Saturday, October 24, 2020

Dance, Vibration, and Rumi


When I try to force myself to choreograph a song, it never works. If I push myself to come up with something, that particular song seems to never make it into my class because somehow it’s just not right. In every moment, an infinite number of possible movement choices exist, which encompass every possibility. But if I don’t feel good while choosing the movement patterns, the result is not satisfying. If I love the song, later, when I am in a better emotional place, the music will show me where to go and I can end up with a dance I really like.

We live in a world of vibration. Like vibrations attract one another. We create our future in this moment. If our emotions are fearful, our vibration is dragged down into anxiety. We are then attracting a reality we don’t much want.

Sometimes, for me, it is impossible to feel positive, especially lately. Logic would tell us that the chaos we see all around us right now is truth – and, horribly might remain the truth whether we like it or not. What comes next is anybody’s guess. If we stay stuck in fear, more fear is what we will see barreling toward us.

The more I pretend to feel positive when I really don’t, the more anxious I become. The monster under the bed gets bigger and meaner when I try to ignore it. So when I am calm, I think about the future. I allow myself to feel the joy that comes when love has prevailed over fear, when unity has overcome division, when kindness conquers cruelty.

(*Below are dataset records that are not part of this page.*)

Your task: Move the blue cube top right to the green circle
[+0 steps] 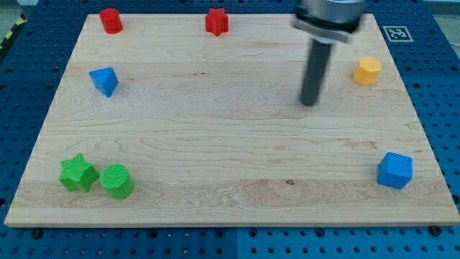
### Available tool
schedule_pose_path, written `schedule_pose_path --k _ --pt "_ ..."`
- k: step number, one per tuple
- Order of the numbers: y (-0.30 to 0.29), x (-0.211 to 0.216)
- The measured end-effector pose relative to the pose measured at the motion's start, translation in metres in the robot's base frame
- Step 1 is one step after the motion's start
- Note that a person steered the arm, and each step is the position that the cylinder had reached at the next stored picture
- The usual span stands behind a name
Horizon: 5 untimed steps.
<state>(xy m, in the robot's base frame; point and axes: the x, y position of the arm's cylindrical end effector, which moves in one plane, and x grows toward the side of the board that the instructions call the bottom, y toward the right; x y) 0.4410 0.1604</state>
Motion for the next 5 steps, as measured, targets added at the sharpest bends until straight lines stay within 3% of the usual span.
schedule_pose_path --k 1,2,4,5 --pt "0.055 0.044" --pt "0.066 0.051" --pt "0.184 0.101" --pt "0.184 0.116"
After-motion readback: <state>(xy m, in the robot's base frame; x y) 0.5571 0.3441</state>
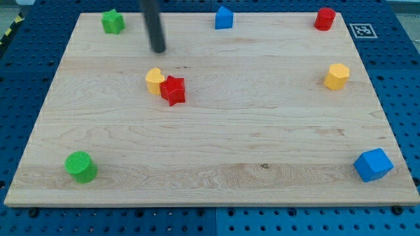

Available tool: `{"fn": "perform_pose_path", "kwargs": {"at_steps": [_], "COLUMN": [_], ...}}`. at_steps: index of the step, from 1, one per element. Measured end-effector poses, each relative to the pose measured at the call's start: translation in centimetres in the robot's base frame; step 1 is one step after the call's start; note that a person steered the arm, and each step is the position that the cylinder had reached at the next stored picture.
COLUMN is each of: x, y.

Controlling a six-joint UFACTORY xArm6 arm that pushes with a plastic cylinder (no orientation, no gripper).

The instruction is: Move the yellow hexagon parallel to the red star

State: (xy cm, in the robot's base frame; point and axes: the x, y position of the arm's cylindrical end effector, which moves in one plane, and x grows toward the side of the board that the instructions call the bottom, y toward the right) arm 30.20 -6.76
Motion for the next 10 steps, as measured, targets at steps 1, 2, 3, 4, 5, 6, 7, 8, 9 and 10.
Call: {"fn": "perform_pose_path", "kwargs": {"at_steps": [1,2,3,4,5,6,7,8,9,10], "x": [0.0,0.3,4.2,6.7,8.4,8.8,8.8,8.8,9.6,10.3], "y": [12.4,25.1,34.9,35.8,34.9,32.8,29.8,26.6,23.1,19.8]}}
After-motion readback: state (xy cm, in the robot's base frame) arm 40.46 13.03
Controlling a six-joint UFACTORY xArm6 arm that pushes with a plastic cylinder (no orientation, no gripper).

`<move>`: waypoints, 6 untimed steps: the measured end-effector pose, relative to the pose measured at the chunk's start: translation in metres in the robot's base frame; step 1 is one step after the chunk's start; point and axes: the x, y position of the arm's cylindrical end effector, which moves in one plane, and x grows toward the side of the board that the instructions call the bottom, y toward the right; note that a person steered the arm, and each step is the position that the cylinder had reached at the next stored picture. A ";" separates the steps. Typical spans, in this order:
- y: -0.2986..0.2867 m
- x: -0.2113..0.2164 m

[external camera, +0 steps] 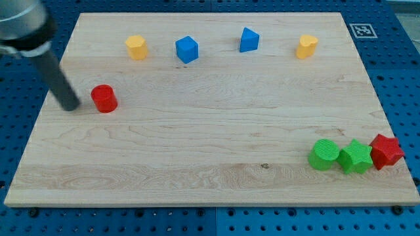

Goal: Place the red circle in between the blue cube and green circle

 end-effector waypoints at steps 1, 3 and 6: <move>0.114 0.000; 0.179 0.014; 0.176 -0.049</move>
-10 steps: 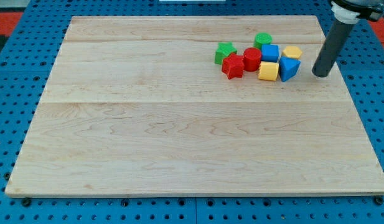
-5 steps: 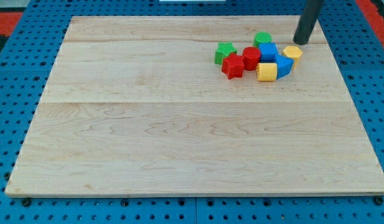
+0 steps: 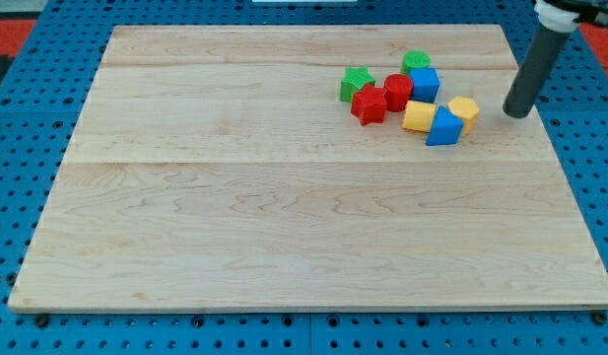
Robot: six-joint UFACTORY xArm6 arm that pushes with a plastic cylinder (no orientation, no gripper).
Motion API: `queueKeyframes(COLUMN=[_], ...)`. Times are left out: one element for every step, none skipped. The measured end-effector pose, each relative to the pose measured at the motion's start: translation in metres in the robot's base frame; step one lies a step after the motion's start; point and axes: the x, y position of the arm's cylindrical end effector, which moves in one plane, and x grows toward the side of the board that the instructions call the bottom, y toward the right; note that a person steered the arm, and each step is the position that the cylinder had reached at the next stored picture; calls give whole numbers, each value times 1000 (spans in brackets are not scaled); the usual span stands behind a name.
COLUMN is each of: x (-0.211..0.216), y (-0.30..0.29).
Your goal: Adjust the group of blocks in the top right on the board
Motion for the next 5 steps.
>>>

If I just can’t get to that point, I read my favorite Rumi quote:

When I run after what I think I want, my days are a furnace of distress and anxiety; If  I sit in my own place of patience, what I need flows to me and without any pain. From this I know that what I want also wants me, is looking for me and attracting me. There is a great secret in this for anyone who can grasp it.

So we don’t have to force ourselves to do creative work when it’s not “right.” We do not have to be in a positive mood when we don't really feel that way. We need only remind ourselves that love is who we are, and get a little help from Rumi or others of a similar vibration to give us a leg up.

Every positive vibration emanating from us affects the All. The more we love ourselves, the more we will see love all around us. If we can wait in our own place of patience, knowing that love always prevails, the dance will then take care of itself. 


 

Sunday, October 11, 2020

Re-imagine


        

I always liked the Led Zeppelin song, “Kashmir.” Years ago I found an instrumental cover of it by a band called Bond that I thought I could choreograph. The chorus of the song has a weird count – and by weird I mean that the count is 1-6. I am completely flummoxed by any music that does not have an 8-count. I liked this version, though, and thought it might be a stretch to use the Led Zeppelin version in class, so I had to re-imagine the chorus. I decided to try and fit it into an 8-count. What I got was: 1-2-3 and 4 and -- which strictly speaking is actually 6 counts. Somehow, I cannot wrap my brain around a six count. My body will not respond to that pattern. However, in the re-imagined count (that I made up), I could do it. And even though I made it up, it fit. The song is now danceable (at least for me).

I am trying a similar re-imagining with the situation in the wider world that we share. When I look around, it is difficult not to fall headlong into fear, worry, and even despair. But what if all this turmoil, acrimony, and hatred is “woundedness” coming to the surface in order to be healed? What if we decided to think of it in this way? What if we superimposed on the relentless beat of hostility a new beat – one we could understand, one we could dance to? If we reimagine the chaos we see happening all around us, we can think of it as a wound coming forward into the light. It couldn’t be healed if we didn’t see it.

And all we have to do is be the love that we are. We can carry that vibration knowing it is felt by everyone.

We can re-imagine our rhythm, our song. One we can dance to.